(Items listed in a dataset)
* * * *

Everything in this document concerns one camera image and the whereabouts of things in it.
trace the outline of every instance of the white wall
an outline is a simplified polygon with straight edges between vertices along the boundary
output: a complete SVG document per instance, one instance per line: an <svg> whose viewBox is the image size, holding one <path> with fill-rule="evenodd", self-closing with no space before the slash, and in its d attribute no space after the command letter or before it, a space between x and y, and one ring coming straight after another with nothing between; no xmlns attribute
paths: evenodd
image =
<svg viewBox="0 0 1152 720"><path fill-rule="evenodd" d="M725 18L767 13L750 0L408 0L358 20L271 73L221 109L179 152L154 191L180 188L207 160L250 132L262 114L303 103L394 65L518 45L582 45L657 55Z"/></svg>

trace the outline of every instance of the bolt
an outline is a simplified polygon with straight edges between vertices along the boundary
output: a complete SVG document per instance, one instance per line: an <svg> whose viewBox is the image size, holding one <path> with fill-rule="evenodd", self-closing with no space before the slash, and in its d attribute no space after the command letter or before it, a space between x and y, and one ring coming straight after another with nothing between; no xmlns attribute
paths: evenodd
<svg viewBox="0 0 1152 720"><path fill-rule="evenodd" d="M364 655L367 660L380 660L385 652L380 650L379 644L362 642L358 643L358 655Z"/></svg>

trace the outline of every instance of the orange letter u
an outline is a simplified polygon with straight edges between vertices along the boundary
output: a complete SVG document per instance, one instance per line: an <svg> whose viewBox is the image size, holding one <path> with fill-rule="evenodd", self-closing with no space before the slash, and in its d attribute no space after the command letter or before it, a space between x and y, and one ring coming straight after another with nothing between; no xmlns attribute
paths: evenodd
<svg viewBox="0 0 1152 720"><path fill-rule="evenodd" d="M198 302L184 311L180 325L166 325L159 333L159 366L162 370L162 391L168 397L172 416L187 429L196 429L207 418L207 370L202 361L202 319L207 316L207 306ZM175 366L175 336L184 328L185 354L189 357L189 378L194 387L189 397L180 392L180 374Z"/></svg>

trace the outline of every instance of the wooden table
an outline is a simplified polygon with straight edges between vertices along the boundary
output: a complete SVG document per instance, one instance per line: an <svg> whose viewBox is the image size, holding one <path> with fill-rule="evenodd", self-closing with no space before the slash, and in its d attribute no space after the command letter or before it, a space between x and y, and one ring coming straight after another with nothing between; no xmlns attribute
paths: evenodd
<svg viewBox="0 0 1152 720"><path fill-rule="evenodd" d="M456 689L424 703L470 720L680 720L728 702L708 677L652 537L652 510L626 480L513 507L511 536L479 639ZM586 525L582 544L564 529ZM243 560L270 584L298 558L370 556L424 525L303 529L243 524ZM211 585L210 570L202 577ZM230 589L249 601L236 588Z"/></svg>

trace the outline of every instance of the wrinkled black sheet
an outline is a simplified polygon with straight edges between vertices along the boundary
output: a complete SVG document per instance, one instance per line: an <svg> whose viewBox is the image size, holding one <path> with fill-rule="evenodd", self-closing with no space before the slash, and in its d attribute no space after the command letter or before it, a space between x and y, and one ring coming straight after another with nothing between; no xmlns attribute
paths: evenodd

* * * *

▶ _WHAT THE TASK REQUIRES_
Nothing above should be left out; write out every record exactly.

▶ _ANSWER BOX_
Everything in this document concerns one camera image and the whereabouts of things in it.
trace the outline of every instance of the white wall
an outline is a simplified polygon with straight edges between vertices along the boundary
output: a complete SVG document per instance, one instance per line: an <svg> whose viewBox is the image size, holding one <path> with fill-rule="evenodd", self-closing with no space before the slash, and in its d attribute no space after the command letter or before it, a space between x and y, and one ring coming straight after another with nothing between; no xmlns attribute
paths: evenodd
image =
<svg viewBox="0 0 1152 720"><path fill-rule="evenodd" d="M725 18L767 13L750 0L408 0L358 20L271 73L221 109L179 152L154 191L180 188L207 160L250 132L262 114L303 103L394 65L518 45L582 45L657 55Z"/></svg>

trace the outline of every instance of the bolt
an outline is a simplified polygon with straight edges between vertices along the boundary
output: a complete SVG document per instance, one instance per line: an <svg> whose viewBox is the image size, holding one <path> with fill-rule="evenodd", self-closing with no space before the slash, and in its d attribute no space after the command letter or before it, a space between x and y, and one ring coming straight after another with nothing between; no xmlns attribute
paths: evenodd
<svg viewBox="0 0 1152 720"><path fill-rule="evenodd" d="M364 655L367 660L380 660L385 652L380 650L379 644L362 642L358 643L358 655Z"/></svg>

trace the outline of every instance of the orange letter u
an outline is a simplified polygon with straight edges between vertices along the boundary
output: a complete SVG document per instance, one instance per line: an <svg> whose viewBox is the image size, holding one <path> with fill-rule="evenodd", self-closing with no space before the slash, and in its d attribute no space after the command letter or before it, a space between x and y, and one ring coming straight after another with nothing between; no xmlns attribute
paths: evenodd
<svg viewBox="0 0 1152 720"><path fill-rule="evenodd" d="M198 302L184 311L180 325L166 325L159 333L159 366L162 370L162 391L168 397L172 416L187 429L196 429L207 418L207 370L202 361L202 319L207 316L207 306ZM175 366L175 336L184 328L185 354L189 357L189 378L194 387L189 397L180 392L180 374Z"/></svg>

trace the outline of every instance of the wooden table
an outline is a simplified polygon with straight edges between vertices along the boundary
output: a complete SVG document per instance, one instance per line: an <svg> whose viewBox is the image size, holding one <path> with fill-rule="evenodd", self-closing with no space before the slash, and in its d attribute no space after the command letter or before it, a space between x and y, and one ring coming straight after another with nothing between; no xmlns attribute
paths: evenodd
<svg viewBox="0 0 1152 720"><path fill-rule="evenodd" d="M456 689L424 703L470 720L680 720L728 702L708 677L652 537L652 510L626 480L513 507L511 536L479 639ZM586 525L582 544L564 529ZM243 560L270 584L298 558L370 556L424 525L303 529L243 524ZM211 585L210 570L202 577ZM230 589L249 601L236 588Z"/></svg>

trace the outline of every instance of the wrinkled black sheet
an outline is a simplified polygon with straight edges between vertices along the boundary
output: a complete SVG document per instance, one instance per line: an <svg> whose viewBox is the image size, holding one <path> with fill-rule="evenodd", self-closing with no space before the slash, and in its d attribute no space after the command letter or before it, a space between x and y, and one ring coming straight after another with nothing between; no xmlns attribute
paths: evenodd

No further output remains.